To do
Give the number of lines in the entries below that contain "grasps". Write nothing besides it.

Records from a data collection
# # # #
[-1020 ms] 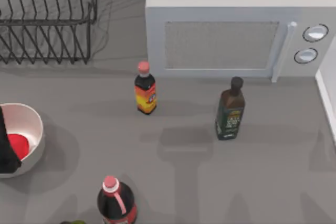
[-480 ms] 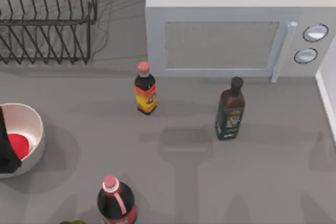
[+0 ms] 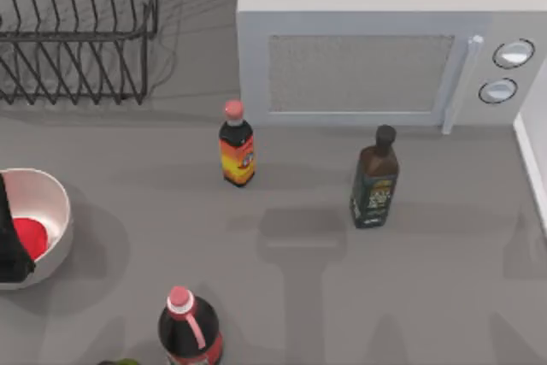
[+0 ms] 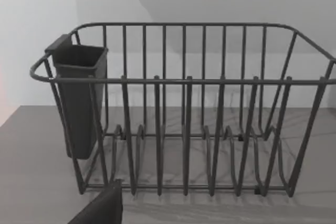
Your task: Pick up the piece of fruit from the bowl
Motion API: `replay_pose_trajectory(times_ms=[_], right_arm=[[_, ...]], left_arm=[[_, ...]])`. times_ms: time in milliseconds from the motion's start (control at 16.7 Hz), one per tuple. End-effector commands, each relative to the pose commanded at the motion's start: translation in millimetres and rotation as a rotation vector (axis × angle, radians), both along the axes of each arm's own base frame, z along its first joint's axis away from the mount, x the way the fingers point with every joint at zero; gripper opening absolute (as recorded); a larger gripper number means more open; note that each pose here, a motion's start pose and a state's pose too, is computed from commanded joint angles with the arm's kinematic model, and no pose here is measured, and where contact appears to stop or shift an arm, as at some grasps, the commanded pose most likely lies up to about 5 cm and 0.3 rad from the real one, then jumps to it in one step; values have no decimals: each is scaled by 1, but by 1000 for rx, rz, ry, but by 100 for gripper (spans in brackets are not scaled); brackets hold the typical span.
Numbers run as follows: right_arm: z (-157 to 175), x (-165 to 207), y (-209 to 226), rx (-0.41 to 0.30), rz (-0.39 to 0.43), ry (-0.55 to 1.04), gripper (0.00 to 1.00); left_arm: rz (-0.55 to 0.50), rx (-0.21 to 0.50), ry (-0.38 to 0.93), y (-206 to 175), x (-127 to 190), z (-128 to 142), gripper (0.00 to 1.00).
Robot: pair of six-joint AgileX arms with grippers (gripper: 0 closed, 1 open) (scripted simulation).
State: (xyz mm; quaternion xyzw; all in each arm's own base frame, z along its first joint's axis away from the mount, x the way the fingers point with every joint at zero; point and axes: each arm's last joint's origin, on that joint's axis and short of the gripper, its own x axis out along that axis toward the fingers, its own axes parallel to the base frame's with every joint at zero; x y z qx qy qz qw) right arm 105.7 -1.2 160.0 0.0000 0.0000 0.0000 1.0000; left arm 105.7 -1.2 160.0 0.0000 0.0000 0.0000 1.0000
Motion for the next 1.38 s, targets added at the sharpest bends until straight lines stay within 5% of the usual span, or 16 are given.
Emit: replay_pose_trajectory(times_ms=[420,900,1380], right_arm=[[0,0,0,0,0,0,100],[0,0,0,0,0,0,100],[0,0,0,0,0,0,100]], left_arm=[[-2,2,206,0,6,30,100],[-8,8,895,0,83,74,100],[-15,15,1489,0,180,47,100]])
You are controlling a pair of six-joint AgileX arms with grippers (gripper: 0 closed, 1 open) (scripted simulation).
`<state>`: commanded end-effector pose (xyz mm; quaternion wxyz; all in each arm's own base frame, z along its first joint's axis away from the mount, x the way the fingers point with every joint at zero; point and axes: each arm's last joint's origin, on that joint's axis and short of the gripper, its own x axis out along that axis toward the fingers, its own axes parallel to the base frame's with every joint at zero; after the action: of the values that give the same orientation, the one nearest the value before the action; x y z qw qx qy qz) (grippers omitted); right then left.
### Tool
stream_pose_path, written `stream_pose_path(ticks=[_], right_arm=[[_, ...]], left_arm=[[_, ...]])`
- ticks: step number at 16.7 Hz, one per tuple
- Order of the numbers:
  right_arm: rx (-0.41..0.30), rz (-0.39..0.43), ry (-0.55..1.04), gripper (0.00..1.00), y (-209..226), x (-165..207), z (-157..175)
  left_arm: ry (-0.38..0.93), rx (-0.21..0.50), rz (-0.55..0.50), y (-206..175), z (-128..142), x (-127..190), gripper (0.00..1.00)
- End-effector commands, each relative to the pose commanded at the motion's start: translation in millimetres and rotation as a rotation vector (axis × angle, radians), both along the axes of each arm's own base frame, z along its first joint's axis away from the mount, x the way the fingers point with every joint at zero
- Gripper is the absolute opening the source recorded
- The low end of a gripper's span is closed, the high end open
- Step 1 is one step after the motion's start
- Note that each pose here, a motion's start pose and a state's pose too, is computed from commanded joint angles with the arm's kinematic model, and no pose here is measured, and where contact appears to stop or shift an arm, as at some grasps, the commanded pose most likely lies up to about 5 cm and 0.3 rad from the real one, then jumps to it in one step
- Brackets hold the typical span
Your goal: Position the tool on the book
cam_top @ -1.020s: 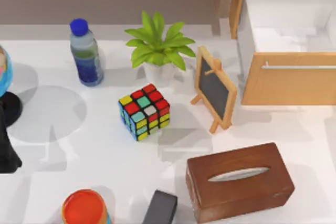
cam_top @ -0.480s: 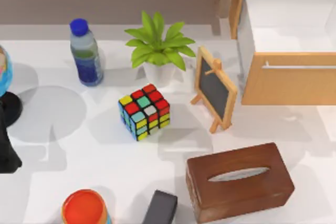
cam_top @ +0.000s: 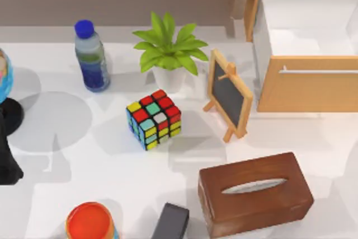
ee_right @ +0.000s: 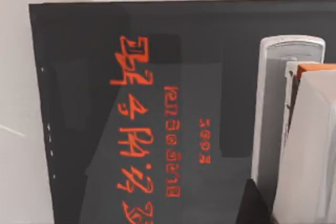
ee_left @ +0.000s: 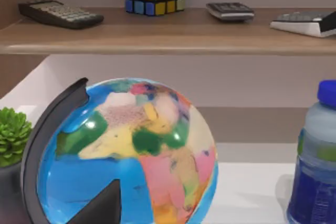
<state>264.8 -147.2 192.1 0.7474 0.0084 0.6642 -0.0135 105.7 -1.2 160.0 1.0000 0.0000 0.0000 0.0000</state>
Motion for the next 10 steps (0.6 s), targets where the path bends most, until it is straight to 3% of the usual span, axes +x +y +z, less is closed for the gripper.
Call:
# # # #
Solution to this task
2